◆ **YOUR INSTRUCTIONS**: Print out each record, keeping it identical to the original.

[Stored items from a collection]
····················

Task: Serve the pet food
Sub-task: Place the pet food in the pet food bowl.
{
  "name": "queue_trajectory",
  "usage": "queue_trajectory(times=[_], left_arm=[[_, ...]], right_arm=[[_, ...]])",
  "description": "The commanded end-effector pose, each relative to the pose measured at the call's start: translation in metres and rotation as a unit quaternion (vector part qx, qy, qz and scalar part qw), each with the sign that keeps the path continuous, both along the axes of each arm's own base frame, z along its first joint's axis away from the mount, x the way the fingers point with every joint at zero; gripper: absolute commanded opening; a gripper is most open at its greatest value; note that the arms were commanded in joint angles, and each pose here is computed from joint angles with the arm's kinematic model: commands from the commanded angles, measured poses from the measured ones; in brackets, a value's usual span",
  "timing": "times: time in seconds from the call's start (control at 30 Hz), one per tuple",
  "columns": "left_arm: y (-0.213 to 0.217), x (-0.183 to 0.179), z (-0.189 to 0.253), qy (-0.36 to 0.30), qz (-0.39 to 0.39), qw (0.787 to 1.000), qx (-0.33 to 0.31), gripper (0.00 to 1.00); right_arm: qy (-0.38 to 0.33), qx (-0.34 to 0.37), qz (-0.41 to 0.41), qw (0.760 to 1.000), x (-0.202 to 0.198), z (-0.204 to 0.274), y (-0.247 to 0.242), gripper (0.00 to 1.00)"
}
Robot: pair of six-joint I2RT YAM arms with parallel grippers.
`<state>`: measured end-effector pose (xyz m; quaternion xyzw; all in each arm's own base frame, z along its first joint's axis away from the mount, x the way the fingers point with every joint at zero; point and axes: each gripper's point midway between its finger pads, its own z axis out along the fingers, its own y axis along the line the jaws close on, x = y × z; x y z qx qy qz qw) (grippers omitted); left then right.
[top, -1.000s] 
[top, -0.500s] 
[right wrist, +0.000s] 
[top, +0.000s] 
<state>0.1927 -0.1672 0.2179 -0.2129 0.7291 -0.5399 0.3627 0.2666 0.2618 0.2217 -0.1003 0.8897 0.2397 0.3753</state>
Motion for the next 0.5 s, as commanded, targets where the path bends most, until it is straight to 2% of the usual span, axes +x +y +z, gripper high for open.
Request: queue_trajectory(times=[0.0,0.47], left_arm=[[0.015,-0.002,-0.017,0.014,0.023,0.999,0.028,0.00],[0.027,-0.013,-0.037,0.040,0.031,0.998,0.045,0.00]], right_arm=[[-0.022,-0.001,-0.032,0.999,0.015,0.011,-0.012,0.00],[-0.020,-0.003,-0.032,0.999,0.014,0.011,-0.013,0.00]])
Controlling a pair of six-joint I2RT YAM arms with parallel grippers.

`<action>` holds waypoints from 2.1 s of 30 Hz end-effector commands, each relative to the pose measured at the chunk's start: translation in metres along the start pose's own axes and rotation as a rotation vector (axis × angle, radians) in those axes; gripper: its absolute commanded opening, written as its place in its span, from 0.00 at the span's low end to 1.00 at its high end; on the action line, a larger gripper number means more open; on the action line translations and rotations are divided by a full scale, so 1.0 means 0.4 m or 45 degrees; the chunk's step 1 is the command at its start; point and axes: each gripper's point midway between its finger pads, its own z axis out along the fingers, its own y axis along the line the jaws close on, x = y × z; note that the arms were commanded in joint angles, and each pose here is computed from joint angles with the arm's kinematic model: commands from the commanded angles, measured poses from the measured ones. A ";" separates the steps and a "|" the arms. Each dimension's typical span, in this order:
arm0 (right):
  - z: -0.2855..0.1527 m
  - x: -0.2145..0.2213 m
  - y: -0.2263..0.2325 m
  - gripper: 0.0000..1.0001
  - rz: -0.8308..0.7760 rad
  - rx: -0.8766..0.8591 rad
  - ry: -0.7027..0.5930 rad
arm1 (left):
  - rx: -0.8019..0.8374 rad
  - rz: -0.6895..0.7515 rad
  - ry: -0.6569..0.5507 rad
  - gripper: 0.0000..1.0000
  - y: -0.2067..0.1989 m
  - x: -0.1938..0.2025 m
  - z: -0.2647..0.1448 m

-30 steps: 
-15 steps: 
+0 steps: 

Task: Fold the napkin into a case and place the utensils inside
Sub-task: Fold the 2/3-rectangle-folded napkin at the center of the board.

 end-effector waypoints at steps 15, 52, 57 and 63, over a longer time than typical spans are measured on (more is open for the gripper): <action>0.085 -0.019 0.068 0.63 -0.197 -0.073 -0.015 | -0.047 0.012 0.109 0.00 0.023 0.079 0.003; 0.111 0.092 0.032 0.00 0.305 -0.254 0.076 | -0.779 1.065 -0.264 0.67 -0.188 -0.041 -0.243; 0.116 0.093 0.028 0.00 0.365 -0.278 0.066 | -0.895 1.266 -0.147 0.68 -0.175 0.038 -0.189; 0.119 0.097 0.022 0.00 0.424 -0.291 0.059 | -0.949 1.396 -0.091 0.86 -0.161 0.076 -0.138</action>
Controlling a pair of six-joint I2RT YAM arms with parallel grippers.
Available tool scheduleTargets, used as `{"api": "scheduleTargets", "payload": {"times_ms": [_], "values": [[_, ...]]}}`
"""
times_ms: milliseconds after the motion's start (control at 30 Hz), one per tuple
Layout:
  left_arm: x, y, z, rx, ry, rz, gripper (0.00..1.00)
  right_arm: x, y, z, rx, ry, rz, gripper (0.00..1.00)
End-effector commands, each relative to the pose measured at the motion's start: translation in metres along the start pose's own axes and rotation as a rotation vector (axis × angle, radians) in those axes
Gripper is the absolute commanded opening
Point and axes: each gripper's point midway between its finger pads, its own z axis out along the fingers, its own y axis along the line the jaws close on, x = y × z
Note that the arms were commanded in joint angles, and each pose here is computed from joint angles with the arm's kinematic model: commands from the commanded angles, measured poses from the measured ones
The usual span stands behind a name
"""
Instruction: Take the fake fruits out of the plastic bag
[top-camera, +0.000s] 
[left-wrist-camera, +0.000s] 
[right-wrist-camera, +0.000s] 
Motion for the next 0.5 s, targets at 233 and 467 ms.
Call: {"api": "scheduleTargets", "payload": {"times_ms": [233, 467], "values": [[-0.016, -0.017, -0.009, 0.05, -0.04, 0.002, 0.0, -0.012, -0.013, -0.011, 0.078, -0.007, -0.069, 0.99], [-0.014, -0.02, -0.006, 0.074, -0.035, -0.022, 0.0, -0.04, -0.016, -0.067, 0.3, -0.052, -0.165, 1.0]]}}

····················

◆ **ANSWER FOR THIS EXERCISE**:
Task: Serve the pet food
Sub-task: Place the pet food in the pet food bowl.
{
  "name": "queue_trajectory",
  "usage": "queue_trajectory(times=[_], left_arm=[[_, ...]], right_arm=[[_, ...]])",
  "description": "The commanded end-effector pose, each relative to the pose measured at the call's start: translation in metres and rotation as a unit quaternion (vector part qx, qy, qz and scalar part qw), each with the sign that keeps the path continuous, both along the axes of each arm's own base frame, z along its first joint's axis away from the mount, x the way the fingers point with every joint at zero; gripper: absolute commanded opening; a gripper is most open at its greatest value; note that the arms were commanded in joint angles, and each pose here is computed from joint angles with the arm's kinematic model: commands from the commanded angles, measured poses from the measured ones; in brackets, a value's usual span",
  "timing": "times: time in seconds from the call's start (control at 30 Hz), one per tuple",
  "columns": "left_arm: y (-0.213 to 0.217), x (-0.183 to 0.179), z (-0.189 to 0.253), qy (-0.36 to 0.30), qz (-0.39 to 0.39), qw (0.787 to 1.000), qx (-0.33 to 0.31), gripper (0.00 to 1.00); right_arm: qy (-0.38 to 0.33), qx (-0.34 to 0.37), qz (-0.41 to 0.41), qw (0.760 to 1.000), x (-0.202 to 0.198), z (-0.204 to 0.274), y (-0.247 to 0.242), gripper (0.00 to 1.00)"
}
Robot: pair of six-joint I2RT YAM arms with parallel grippers.
`<state>`: measured end-effector pose (xyz m; quaternion xyzw; all in each arm's own base frame, z along its first joint's axis away from the mount, x the way the fingers point with every joint at zero; point and axes: each gripper's point midway between its finger pads, its own z axis out along the fingers, its own y axis along the line the jaws close on, x = y × z; x y z qx qy qz qw) (grippers omitted); left then right.
[top, -1.000s] 
[top, -0.500s] 
[right wrist, +0.000s] 
[top, +0.000s] 
<state>0.1927 -0.1672 0.2179 -0.2129 0.7291 -0.5399 0.3627 0.2666 0.2618 0.2217 -0.1003 0.8897 0.2397 0.3753</state>
Motion for the next 0.5 s, as commanded, targets where the path bends most, until it is straight to 2% of the usual span, axes +x +y +z, gripper high for open.
Request: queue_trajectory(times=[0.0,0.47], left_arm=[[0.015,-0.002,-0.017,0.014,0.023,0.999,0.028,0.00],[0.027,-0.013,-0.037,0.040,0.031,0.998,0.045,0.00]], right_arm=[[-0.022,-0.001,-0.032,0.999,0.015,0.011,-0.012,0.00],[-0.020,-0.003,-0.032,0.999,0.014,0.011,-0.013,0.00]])
Controlling a pair of six-joint I2RT YAM arms with parallel grippers.

`<action>` holds waypoints from 2.1 s of 30 Hz end-effector commands, each relative to the pose measured at the chunk's start: translation in metres along the start pose's own axes and rotation as a rotation vector (axis × angle, radians) in those axes; gripper: its absolute commanded opening, written as its place in its span, from 0.00 at the span's low end to 1.00 at its high end; on the action line, a larger gripper number means more open; on the action line translations and rotations are divided by a full scale, so 1.0 means 0.4 m or 45 degrees; the chunk's step 1 is the command at its start; point and axes: each gripper's point midway between its finger pads, its own z axis out along the fingers, its own y axis along the line the jaws close on, x = y × z; note that the arms were commanded in joint angles, and each pose here is computed from joint angles with the arm's kinematic model: commands from the commanded angles, measured poses from the measured ones. A ";" separates the steps and a "|" the arms. Each dimension's typical span, in this order:
arm0 (right):
  - z: -0.2855..0.1527 m
  - x: -0.2145..0.2213 m
  - y: -0.2263..0.2325 m
  - gripper: 0.0000..1.0001
  - rz: -0.8308..0.7760 rad
  - rx: -0.8766..0.8591 rad
  - ry: -0.7027..0.5930 rad
arm1 (left):
  - rx: -0.8019..0.8374 rad
  - rz: -0.6895..0.7515 rad
  - ry: -0.6569..0.5507 rad
  - gripper: 0.0000..1.0000
  - y: -0.2067..0.1989 m
  - x: -0.1938..0.2025 m
  - z: -0.2647..0.1448 m

-30 steps: 
-15 steps: 
+0 steps: 

Task: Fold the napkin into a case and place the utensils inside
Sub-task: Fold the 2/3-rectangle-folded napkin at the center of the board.

 end-effector waypoints at steps 15, 52, 57 and 63, over a longer time than typical spans are measured on (more is open for the gripper): <action>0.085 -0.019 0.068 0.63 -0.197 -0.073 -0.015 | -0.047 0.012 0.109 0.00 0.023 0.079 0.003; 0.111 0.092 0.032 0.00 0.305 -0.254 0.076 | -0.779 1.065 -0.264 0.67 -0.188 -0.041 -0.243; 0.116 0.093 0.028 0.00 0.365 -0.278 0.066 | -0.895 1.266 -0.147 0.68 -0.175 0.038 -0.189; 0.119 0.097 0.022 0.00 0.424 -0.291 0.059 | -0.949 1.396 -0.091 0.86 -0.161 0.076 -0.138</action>
Controlling a pair of six-joint I2RT YAM arms with parallel grippers.
Available tool scheduleTargets, used as `{"api": "scheduleTargets", "payload": {"times_ms": [_], "values": [[_, ...]]}}`
"""
times_ms: milliseconds after the motion's start (control at 30 Hz), one per tuple
Layout:
  left_arm: x, y, z, rx, ry, rz, gripper (0.00..1.00)
  right_arm: x, y, z, rx, ry, rz, gripper (0.00..1.00)
End-effector commands, each relative to the pose measured at the motion's start: translation in metres along the start pose's own axes and rotation as a rotation vector (axis × angle, radians) in those axes
Gripper is the absolute commanded opening
Point and axes: each gripper's point midway between its finger pads, its own z axis out along the fingers, its own y axis along the line the jaws close on, x = y × z
Note that the arms were commanded in joint angles, and each pose here is computed from joint angles with the arm's kinematic model: commands from the commanded angles, measured poses from the measured ones
The usual span stands behind a name
"""
Instruction: Take the fake fruits out of the plastic bag
[top-camera, +0.000s] 
[left-wrist-camera, +0.000s] 
[right-wrist-camera, +0.000s] 
Motion for the next 0.5 s, targets at 233 and 467 ms.
Call: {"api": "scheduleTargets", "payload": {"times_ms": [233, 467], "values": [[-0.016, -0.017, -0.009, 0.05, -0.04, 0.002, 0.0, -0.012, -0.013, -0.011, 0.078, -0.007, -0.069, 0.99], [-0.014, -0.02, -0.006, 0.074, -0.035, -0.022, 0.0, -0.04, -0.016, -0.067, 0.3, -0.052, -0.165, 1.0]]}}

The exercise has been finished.